Eta Cassiopeiae's two components are orbiting around each other over a period of 472 years. The two stars are separated by an average distance of 70.55 AU, where an AU is the average distance between the Sun and the Earth. However, the large orbital eccentricity of 0.4916 means that their periapsis, or closest approach, is as small as 35 AU, with an apoapsis of about 105 AU. For comparison, the semi-major axis of Neptune is 30 AU.

There are six dimmer optical components listed in the Washington Double Star Catalog. However, none of them are related to the Eta Cassiopeiae system and are in reality more distant stars. The primary has been reported to be a spectroscopic binary, but this has never been confirmed.

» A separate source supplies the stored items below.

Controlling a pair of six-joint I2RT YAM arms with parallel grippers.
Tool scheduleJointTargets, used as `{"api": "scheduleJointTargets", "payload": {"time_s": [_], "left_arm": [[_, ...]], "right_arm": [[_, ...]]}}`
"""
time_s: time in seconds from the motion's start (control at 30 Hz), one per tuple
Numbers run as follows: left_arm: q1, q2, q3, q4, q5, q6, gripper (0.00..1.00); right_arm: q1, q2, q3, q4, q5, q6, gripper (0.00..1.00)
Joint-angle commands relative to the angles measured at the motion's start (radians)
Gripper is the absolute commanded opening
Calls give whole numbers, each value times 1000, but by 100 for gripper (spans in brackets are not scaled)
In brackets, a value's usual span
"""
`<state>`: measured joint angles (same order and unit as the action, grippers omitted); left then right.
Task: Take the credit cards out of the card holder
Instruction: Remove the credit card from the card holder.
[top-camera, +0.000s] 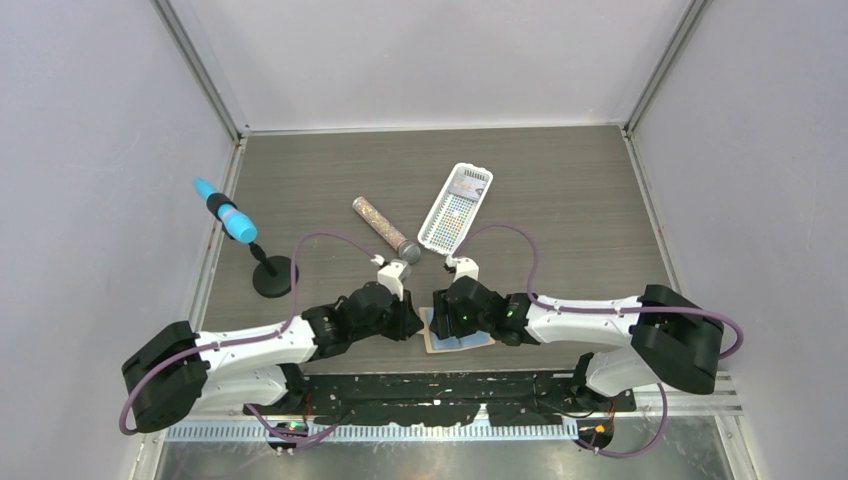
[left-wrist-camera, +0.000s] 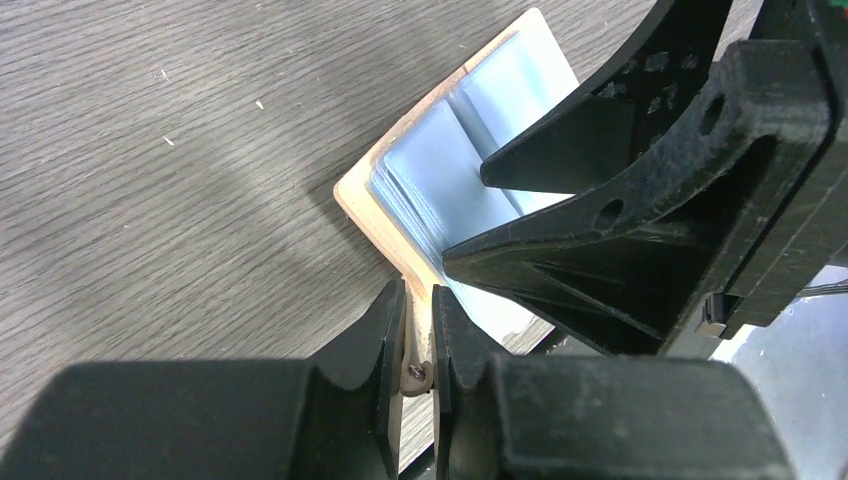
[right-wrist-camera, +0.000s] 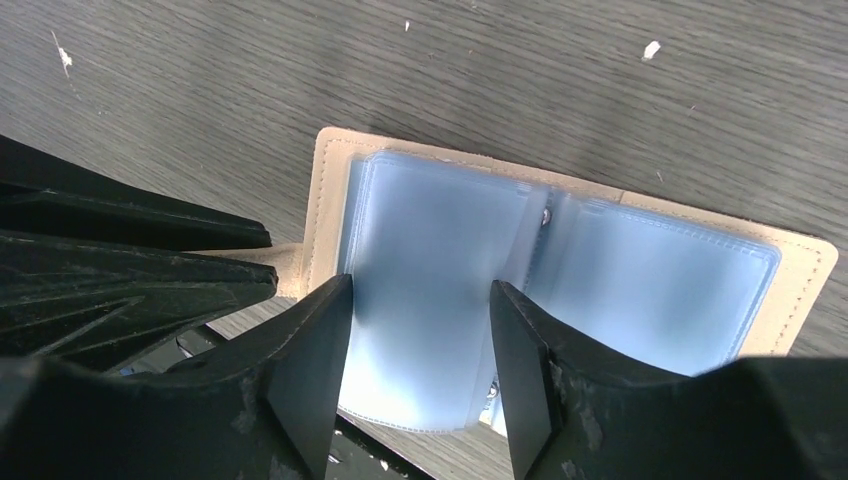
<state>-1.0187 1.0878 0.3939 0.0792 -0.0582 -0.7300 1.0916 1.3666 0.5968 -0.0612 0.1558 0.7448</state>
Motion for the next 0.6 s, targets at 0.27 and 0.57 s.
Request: {"api": "scheduleJointTargets", "payload": {"time_s": [0.27, 0.57], "left_arm": [[3, -13, -1, -3, -18, -2, 0], [3, -29, -6, -23, -29, 0, 0]], "right_arm": [[7, -79, 17, -60, 79, 3, 56], [6, -117, 0, -97, 126, -6, 56]]}}
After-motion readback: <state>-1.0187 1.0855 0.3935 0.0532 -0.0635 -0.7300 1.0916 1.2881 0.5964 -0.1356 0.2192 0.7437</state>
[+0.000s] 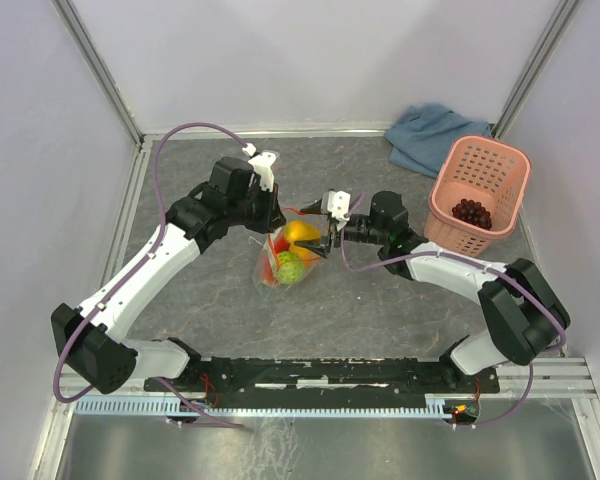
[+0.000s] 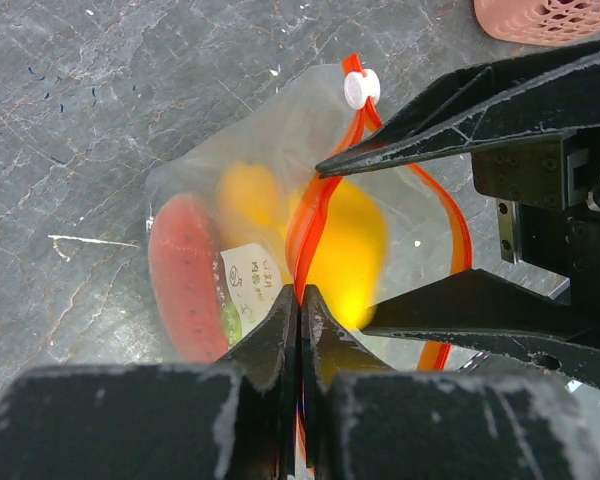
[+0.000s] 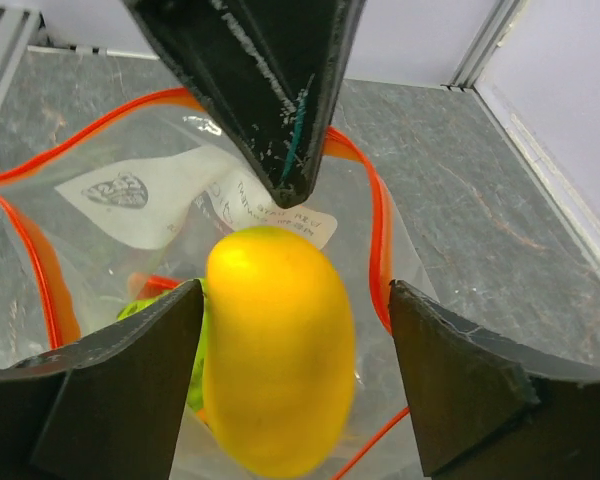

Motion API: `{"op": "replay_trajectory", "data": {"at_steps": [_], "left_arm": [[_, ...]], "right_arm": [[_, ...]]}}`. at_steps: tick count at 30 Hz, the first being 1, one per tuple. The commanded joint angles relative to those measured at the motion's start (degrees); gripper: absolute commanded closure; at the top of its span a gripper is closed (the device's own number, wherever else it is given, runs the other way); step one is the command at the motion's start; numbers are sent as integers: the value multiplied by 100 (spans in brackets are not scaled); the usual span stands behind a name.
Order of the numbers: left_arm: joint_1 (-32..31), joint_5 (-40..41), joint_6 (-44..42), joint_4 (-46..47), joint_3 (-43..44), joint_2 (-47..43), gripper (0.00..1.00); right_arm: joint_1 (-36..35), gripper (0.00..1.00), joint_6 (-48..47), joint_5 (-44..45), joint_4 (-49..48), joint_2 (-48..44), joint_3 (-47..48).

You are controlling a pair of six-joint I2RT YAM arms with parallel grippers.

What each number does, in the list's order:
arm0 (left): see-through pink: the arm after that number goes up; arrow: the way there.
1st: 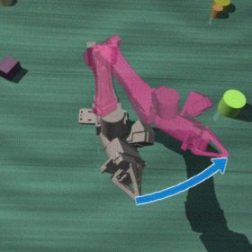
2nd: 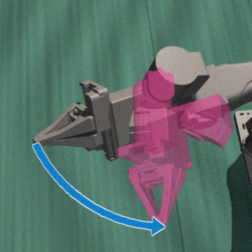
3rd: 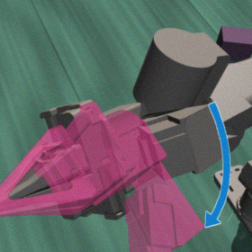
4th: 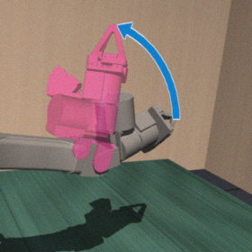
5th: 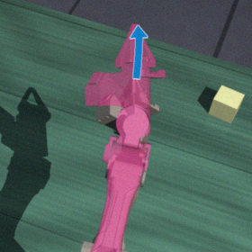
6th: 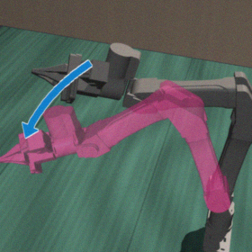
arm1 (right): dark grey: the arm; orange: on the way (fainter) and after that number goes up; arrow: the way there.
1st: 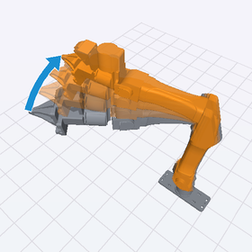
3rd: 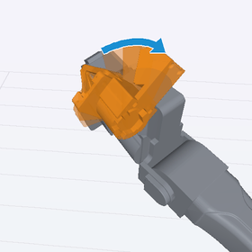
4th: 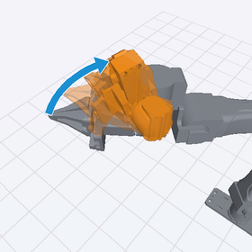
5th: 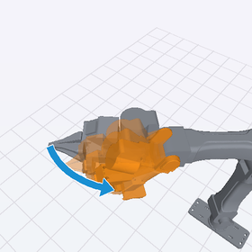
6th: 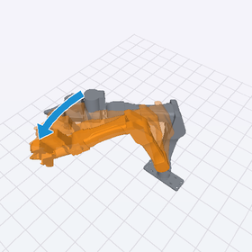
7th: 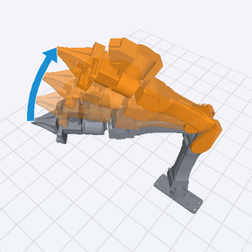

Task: Place the food in the zip-top bag and seal the zipper
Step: Place the fake fruit in the zipper food storage bag, then pick up the fake fruit from the bin.

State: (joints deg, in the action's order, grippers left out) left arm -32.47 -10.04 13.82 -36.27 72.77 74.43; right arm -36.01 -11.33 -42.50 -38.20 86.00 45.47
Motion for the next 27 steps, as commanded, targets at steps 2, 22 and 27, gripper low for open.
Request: {"op": "replay_trajectory", "data": {"at_steps": [2, 22, 27], "left_arm": [[30, -66, -183, 277, 44, -58, 97], [29, -31, -161, 270, 50, -129, 97], [28, -15, -152, 285, 57, -157, 97]], "right_arm": [[-30, 14, -1265, -369, 784, -369, 342], [-29, 17, 321, 3222, 3681, -2256, 903], [-4, 16, 1094, 4634, 5362, -2528, 1518]]}}
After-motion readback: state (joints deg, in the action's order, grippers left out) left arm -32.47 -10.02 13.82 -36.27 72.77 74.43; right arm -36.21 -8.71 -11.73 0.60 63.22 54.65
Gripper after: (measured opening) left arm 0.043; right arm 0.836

Eta Cassiopeiae A has an apparent magnitude of 3.44. It has a stellar classification of G0 V, which makes it a G-type main-sequence star like the Sun. It therefore resembles what the Sun might look like were humans to observe it from Eta Cassiopeiae. The star has 103% of the mass and 104% the radius of the Sun. It radiates 113% of the luminosity of the Sun from its photosphere at an effective temperature of 5879 K. It appears to be rotating at a leisurely rate, with a projected rotational velocity of 3.15 km s^{−1}.

The cooler and dimmer (magnitude 7.51) Eta Cassiopeiae B is of stellar classification K7 V; a K-type main-sequence star. It has only 57% of the mass and radius of the Sun. This star radiates only 8% of the luminosity of the Sun from its photosphere at an effective temperature of 4,011 K.

Compared to the Sun, both components show only half the abundance of elements other than hydrogen and helium—what astronomers term their metallicity.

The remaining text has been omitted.